## To do
Could you transcribe exactly the lines from the one containing "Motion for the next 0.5" through the end of the listing below, both included, but none of the pictures?
:: Input for this task
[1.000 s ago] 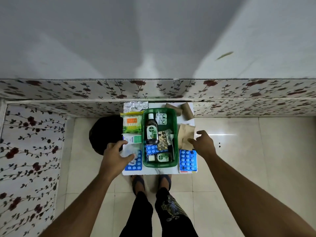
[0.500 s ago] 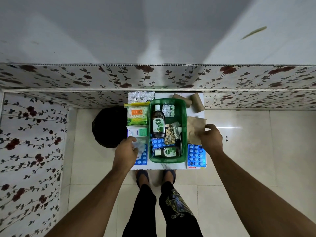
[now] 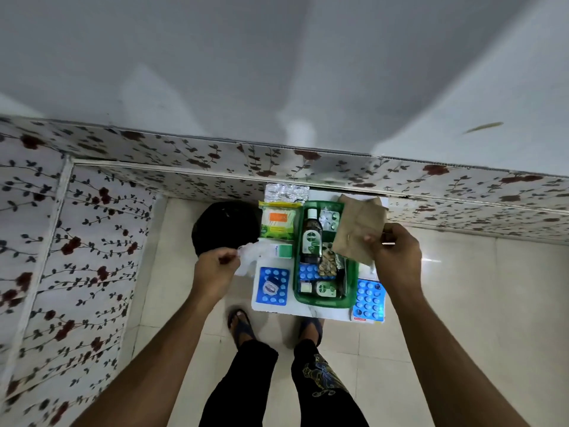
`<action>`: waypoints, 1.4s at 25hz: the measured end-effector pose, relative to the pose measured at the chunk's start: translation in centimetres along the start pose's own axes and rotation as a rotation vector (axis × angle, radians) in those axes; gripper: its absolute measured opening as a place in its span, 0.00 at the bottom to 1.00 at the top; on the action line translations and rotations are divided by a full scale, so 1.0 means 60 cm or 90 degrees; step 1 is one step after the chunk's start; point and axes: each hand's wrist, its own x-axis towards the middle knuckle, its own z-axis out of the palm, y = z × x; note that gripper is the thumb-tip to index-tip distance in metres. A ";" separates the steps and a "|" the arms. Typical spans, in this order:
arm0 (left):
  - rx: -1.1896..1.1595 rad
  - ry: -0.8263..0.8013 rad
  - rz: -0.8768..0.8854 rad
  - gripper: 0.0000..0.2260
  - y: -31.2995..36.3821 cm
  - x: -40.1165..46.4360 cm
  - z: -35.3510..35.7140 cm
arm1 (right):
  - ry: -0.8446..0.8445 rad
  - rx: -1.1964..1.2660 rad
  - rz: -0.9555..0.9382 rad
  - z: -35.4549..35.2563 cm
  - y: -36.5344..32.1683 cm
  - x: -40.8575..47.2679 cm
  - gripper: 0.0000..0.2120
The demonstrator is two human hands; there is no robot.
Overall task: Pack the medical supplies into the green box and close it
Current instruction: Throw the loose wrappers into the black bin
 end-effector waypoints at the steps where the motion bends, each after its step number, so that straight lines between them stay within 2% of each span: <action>1: -0.037 0.009 -0.018 0.07 -0.005 0.014 -0.026 | -0.038 -0.002 -0.015 0.036 -0.025 -0.012 0.04; 5: -0.118 0.043 -0.080 0.08 -0.067 0.101 -0.095 | -0.155 -0.061 -0.069 0.218 -0.077 -0.045 0.03; 10: -0.160 0.048 -0.129 0.08 -0.230 0.302 -0.095 | -0.168 -0.228 -0.147 0.533 -0.047 -0.030 0.05; 14: -0.135 0.005 -0.147 0.09 -0.366 0.448 -0.025 | -0.189 -0.304 -0.043 0.744 0.058 0.020 0.09; 17: -0.150 -0.016 -0.175 0.13 -0.434 0.514 0.017 | -0.178 -0.322 -0.009 0.823 0.125 0.052 0.17; 19: -0.174 -0.051 -0.196 0.16 -0.460 0.542 0.032 | -0.184 -0.337 0.002 0.858 0.161 0.072 0.18; 22: -0.201 -0.127 -0.179 0.14 -0.471 0.551 0.036 | -0.213 -0.379 -0.002 0.877 0.188 0.086 0.13; 24: -0.180 -0.131 -0.173 0.19 -0.476 0.546 0.025 | -0.225 -0.379 -0.013 0.872 0.182 0.077 0.11; 26: -0.157 -0.109 -0.174 0.17 -0.466 0.526 0.005 | -0.217 -0.370 -0.023 0.845 0.159 0.061 0.12; 29: -0.151 -0.098 -0.171 0.09 -0.404 0.459 -0.032 | -0.210 -0.354 -0.052 0.772 0.099 0.032 0.14; 33: -0.112 -0.101 -0.109 0.06 -0.281 0.319 -0.080 | -0.214 -0.328 -0.122 0.616 -0.009 -0.036 0.14; 35: -0.092 -0.116 -0.088 0.09 -0.222 0.248 -0.080 | -0.196 -0.296 -0.178 0.518 -0.036 -0.066 0.14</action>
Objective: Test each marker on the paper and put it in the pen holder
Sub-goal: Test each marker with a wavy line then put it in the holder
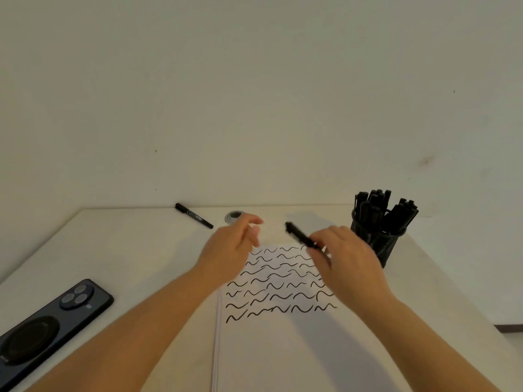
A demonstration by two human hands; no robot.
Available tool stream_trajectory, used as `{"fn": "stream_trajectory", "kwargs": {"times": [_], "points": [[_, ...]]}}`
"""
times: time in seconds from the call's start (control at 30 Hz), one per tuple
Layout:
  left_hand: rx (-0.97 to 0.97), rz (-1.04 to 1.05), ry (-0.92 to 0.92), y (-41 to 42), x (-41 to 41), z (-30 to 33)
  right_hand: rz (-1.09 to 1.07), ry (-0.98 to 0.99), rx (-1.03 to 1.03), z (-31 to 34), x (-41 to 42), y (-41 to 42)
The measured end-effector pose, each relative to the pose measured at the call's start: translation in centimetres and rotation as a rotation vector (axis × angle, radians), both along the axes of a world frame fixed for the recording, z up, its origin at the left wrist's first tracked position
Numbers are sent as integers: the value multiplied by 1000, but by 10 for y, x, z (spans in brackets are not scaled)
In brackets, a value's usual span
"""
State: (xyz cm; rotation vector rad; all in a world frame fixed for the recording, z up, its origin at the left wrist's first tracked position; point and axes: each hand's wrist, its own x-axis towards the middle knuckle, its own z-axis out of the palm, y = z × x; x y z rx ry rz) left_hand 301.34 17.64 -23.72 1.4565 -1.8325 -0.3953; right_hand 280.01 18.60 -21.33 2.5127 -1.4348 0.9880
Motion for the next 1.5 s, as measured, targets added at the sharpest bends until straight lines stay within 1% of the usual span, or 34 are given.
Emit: {"fn": "stream_trajectory", "kwargs": {"times": [0.13, 0.23, 0.3, 0.37, 0.5, 0.57, 0.7, 0.8, 0.9, 1.0, 1.07, 1.17, 1.27, 1.37, 1.43, 1.5], "points": [[102, 238, -460, -61, 65, -17, -138, -223, 1, 16, -22, -23], [189, 324, -730, -87, 105, -31, -206, -392, 26, 25, -36, -33], [168, 351, -885, -98, 122, -38, -226, -454, 34, 28, -40, -38], [127, 353, -957, -108, 131, -42, -244, -503, 26, 28, -43, -41], [66, 347, -1020, -125, 134, -43, -276, -574, 39, 24, -49, -49], [26, 322, -993, -129, 134, -43, -293, -592, 30, 24, -53, -53], [44, 309, -978, -129, 127, -45, -305, -630, 22, 26, -58, -58], [1, 276, -851, -124, 113, -43, -272, -642, 76, 22, -59, -58], [-11, 195, -674, -116, 93, -38, -237, -661, 126, 18, -59, -56], [-6, 114, -513, -105, 73, -32, -221, -630, 113, 15, -61, -53], [-31, 81, -454, -97, 60, -28, -208, -619, 85, 14, -64, -51], [-63, 53, -422, -82, 44, -23, -195, -644, 44, 13, -71, -48], [-87, 47, -420, -70, 34, -20, -192, -740, -9, 16, -76, -46], [-97, 50, -374, -61, 26, -17, -220, -819, -82, 20, -80, -47], [-76, 47, -328, -55, 20, -17, -234, -818, -112, 21, -83, -47], [-38, 47, -301, -48, 15, -19, -236, -773, -89, 20, -83, -46]]}}
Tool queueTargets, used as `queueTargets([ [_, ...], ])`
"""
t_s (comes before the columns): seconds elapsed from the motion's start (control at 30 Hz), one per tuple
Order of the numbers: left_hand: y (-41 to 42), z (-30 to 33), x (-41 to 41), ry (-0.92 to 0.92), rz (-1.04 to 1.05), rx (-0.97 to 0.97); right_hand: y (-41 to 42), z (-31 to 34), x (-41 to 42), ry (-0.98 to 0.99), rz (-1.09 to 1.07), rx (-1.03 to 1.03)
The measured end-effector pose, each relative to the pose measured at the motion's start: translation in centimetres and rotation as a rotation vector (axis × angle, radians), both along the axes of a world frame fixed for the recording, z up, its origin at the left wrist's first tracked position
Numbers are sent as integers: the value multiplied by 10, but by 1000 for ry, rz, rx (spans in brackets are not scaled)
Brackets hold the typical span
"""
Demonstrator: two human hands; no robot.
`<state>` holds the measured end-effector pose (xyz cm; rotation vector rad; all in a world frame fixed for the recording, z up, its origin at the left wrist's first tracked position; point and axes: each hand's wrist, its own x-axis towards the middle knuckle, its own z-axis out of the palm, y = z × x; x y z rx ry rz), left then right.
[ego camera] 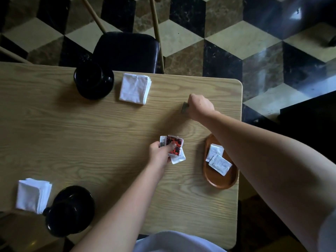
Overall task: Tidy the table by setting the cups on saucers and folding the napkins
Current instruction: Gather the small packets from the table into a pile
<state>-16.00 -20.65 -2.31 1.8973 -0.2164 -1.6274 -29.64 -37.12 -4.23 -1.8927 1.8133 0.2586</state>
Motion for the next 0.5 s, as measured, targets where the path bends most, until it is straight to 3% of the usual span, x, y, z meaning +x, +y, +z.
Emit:
queueTargets([
  [0.13,-1,3,-10,-14,21,-7,31,-6,-19,16,-18,48],
  [0.27,2,7,-19,-19,43,-12,51,-2,-35,-152,-158,26],
  [0.5,6,20,-50,120,30,-2,122,24,-96,-808,-887,38],
])
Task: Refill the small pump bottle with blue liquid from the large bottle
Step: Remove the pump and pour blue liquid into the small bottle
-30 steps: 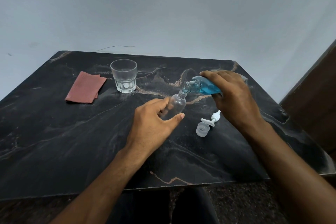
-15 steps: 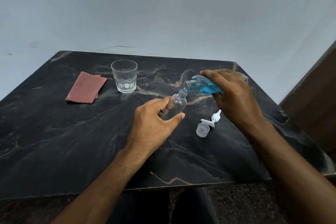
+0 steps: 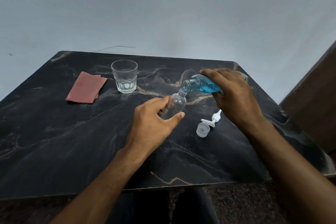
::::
## Response to this exercise
Motion for the next 0.5 s, as measured, targets where the path bends most, until it is straight to 3% of the usual span, x, y, z meaning +x, +y, +z.
Emit:
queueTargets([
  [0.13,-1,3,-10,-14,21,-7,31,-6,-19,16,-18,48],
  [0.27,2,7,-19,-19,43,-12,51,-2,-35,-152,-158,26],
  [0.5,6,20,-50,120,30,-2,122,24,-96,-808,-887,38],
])
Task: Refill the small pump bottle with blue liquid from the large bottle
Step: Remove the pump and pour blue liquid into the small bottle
-30 steps: 
-15 steps: 
+0 steps: 

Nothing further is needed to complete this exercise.